- Olivia Dunham in pursuit. Her action scenes for the episode were praised, with reviewers comparing her to the 24 character Jack Bauer.
- Episode no.: Season 1 Episode 11
- Directed by: Frederick E. O. Toye
- Written by: J. J. Abrams; Jeff Pinkner; Alex Kurtzman; Roberto Orci;
- Production code: 3T7660
- Original air date: January 20, 2009

Guest appearances
- Chance Kelly as Mitchell Loeb; Trini Alvarado as Samantha Loeb; Michael Gaston as Sanford Harris; Ari Graynor as Rachel Dunham; Lily Pilblad as Ella Blake; Sarah Wilson as Tara Coleman; Peter Fernandez as Dr. Russell Simon; Stephen Schnetzer as Professor Miles Kinberg; Chinasa Ogbuagu as Lloyd; Michael Cerveris as the Observer;

Episode chronology
| ← Previous "Safe" | Next → "The No-Brainer" |
- Fringe season 1

= Bound (Fringe) =

"Bound" is the eleventh episode of the first season of the American science fiction drama television series Fringe. It follows the aftermath of Olivia's (Anna Torv) capture in the previous episode, and subsequent efforts to identify and apprehend her kidnappers. Along with a double agent, Olivia's investigation is hampered by the appearance of Sanford Harris, an old adversary hired to audit Fringe Division.

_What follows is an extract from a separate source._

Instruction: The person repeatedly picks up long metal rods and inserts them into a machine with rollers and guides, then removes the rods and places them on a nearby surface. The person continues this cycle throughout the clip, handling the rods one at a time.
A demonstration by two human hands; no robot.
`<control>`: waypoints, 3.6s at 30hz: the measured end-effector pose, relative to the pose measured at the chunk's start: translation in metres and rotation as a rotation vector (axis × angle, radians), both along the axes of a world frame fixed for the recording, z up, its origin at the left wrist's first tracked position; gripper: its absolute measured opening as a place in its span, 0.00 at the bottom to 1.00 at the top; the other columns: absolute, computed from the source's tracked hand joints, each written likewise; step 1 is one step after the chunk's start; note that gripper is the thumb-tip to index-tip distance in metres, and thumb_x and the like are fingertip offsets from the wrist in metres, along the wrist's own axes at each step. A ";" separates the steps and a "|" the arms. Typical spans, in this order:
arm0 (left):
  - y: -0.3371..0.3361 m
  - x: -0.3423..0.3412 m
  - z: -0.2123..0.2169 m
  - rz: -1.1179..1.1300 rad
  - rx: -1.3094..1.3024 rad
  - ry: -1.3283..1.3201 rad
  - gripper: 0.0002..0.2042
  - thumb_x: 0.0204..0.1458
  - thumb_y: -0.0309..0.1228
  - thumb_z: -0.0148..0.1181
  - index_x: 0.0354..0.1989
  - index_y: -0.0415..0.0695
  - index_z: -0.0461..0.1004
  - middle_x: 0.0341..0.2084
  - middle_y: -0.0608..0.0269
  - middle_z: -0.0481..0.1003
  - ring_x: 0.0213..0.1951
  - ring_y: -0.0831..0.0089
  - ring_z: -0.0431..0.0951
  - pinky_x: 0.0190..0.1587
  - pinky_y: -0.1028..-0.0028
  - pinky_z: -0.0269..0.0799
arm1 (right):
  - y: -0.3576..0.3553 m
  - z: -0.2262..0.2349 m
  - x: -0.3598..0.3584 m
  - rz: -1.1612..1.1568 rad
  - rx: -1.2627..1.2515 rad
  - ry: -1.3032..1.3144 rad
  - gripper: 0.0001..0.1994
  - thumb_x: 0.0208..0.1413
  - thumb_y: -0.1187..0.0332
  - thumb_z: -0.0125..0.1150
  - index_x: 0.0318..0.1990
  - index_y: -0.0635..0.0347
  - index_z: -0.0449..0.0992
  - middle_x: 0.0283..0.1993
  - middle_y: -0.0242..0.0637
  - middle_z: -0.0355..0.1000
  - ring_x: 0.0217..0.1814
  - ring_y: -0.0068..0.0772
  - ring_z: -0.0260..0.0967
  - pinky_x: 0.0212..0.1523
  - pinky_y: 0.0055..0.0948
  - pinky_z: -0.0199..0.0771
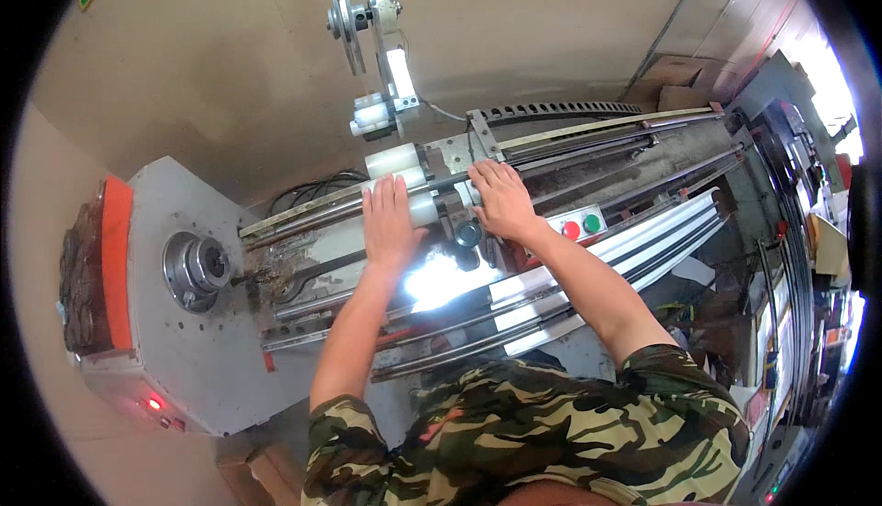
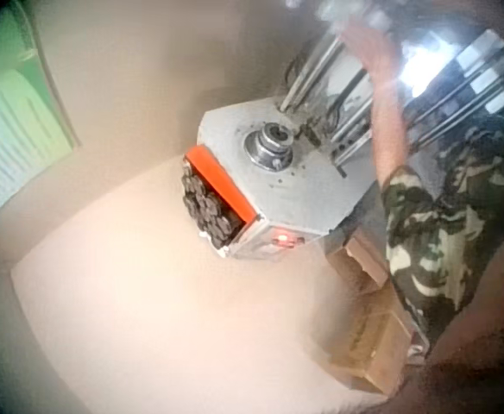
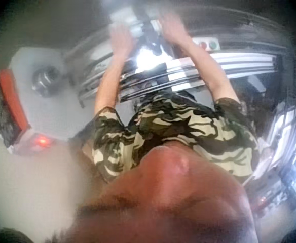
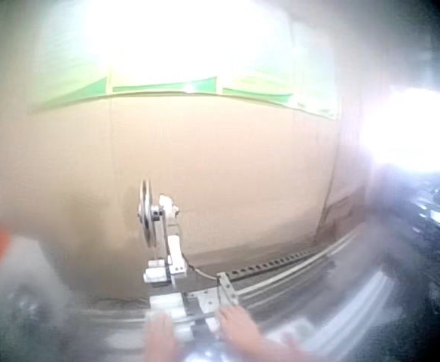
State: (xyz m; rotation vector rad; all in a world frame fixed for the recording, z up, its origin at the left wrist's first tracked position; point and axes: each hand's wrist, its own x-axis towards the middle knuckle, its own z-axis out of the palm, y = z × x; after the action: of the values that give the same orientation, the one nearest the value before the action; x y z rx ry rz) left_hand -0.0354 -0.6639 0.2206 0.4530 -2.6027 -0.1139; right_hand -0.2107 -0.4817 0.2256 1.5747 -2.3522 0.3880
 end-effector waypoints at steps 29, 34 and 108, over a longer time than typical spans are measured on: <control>-0.010 -0.035 -0.038 0.064 -0.316 0.077 0.37 0.37 0.27 0.69 0.63 0.44 0.66 0.68 0.54 0.65 0.70 0.57 0.62 0.70 0.50 0.54 | 0.062 0.107 0.029 0.881 -0.419 -0.498 0.14 0.52 0.62 0.69 0.45 0.57 0.82 0.52 0.37 0.79 0.61 0.39 0.72 0.63 0.42 0.67; -0.012 -0.026 -0.036 0.091 -0.293 -0.040 0.33 0.40 0.23 0.62 0.61 0.40 0.67 0.66 0.49 0.67 0.70 0.55 0.64 0.72 0.50 0.54 | 0.001 -0.004 0.012 0.878 -0.112 -0.382 0.14 0.52 0.57 0.69 0.41 0.56 0.84 0.55 0.38 0.77 0.65 0.42 0.68 0.66 0.47 0.62; 0.023 -0.022 0.041 0.081 -0.341 0.066 0.33 0.37 0.22 0.66 0.59 0.45 0.71 0.63 0.53 0.70 0.67 0.58 0.67 0.68 0.57 0.62 | 0.204 0.027 0.028 0.280 0.157 -0.343 0.48 0.45 0.53 0.75 0.70 0.71 0.58 0.75 0.61 0.52 0.79 0.64 0.45 0.76 0.53 0.47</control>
State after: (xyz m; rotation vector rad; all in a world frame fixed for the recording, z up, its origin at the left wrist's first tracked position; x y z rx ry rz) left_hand -0.0577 -0.6407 0.2614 0.4208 -2.4678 0.3324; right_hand -0.1824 -0.2778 0.2522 2.0665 -2.4586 0.5871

The episode was written by series co-creators J. J. Abrams, Alex Kurtzman, and Roberto Orci, as well as executive producer Jeff Pinkner. Frederick E. O. Toye served as the episode's director and sought to create a "creepy and weird" atmosphere for Olivia's kidnapping scene to help emphasize her "terrible circumstances." First director Gary Rake believed Olivia's action scenes took her to a "higher level", and Torv herself enjoyed filming them. In addition, the episode was the first to feature Ari Graynor as Olivia's sister, Rachel. Other guest actors included Chance Kelly, Michael Gaston, Lily Pilyblad, Sara Wilson, Stephen Schnetzer, and Peter Jay Fernandez.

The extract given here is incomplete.